Eager to advance avenues for students, there are plans for a community placement program to be woven into the certificate. “This is an opportunity to help students take what they’re learning in those humanities courses and then apply them in practical ways outside the classroom so they can see their humanities training in action,” said Davis. The experiential education opportunity, which is currently under development, will have students placed in the office of elected officials to learn how they interface with Black communities.

The program is being piloted this Winter term with one of its first students undertaking a placement within the Toronto District School Board (TDSB). The student will work alongside York University Professor and TDSB Trustee for Scarborough Rouge-Park, Anu Sriskandarajah to learn policymaking and governance. “This is a unique opportunity for the student,” said Sriskandarajah. “The placement allows [Black Canadian Studies Certificate] students to see first-hand how decisions are made that directly impact thousands of [TDSB] students.”

The placement student will be exposed to the inner workings of TDSB, attend Board and committee meetings, and, ultimately, witness theoretical learnings unfold in a real-world context.

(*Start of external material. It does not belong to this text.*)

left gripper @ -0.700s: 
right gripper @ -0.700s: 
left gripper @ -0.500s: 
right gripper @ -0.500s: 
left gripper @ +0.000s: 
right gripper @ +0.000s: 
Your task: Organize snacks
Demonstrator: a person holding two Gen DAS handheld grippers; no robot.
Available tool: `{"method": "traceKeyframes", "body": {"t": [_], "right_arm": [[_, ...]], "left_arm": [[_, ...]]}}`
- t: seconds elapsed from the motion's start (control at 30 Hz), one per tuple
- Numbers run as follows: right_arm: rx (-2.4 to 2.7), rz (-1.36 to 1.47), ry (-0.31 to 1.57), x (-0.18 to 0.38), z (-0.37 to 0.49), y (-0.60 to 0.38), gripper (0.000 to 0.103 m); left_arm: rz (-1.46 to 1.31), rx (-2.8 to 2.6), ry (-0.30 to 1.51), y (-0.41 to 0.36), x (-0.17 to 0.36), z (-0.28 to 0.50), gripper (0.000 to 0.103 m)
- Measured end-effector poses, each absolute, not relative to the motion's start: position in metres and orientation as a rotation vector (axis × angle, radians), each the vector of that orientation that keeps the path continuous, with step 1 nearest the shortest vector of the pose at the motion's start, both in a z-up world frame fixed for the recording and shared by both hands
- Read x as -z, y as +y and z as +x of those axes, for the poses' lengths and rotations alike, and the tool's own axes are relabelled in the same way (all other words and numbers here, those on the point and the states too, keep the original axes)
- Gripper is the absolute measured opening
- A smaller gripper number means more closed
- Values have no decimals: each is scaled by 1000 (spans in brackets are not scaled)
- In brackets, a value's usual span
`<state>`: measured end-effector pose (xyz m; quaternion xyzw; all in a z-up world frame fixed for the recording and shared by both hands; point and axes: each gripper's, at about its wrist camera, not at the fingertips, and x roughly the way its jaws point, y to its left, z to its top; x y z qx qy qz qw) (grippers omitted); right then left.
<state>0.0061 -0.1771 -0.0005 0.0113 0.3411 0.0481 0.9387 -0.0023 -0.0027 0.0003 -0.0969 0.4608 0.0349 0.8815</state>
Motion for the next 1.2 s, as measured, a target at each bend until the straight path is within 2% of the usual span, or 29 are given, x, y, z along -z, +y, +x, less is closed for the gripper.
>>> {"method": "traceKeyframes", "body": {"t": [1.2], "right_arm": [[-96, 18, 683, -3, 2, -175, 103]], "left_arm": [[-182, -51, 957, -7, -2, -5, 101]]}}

Sriskandarajah hopes that this placement experience will have a long-lasting impact on the student: “One of the goals of the placement is to inspire students to one day to pursue publicly elected positions or other positions of leadership.”

With aspirations of the certificate one day becoming a minor or major, Davis hopes that the certificate program will strengthen York University’s standing as a leader in the field of Black studies. “We need to establish ourselves as a primary producer of knowledge and students in Black Canadian Studies.”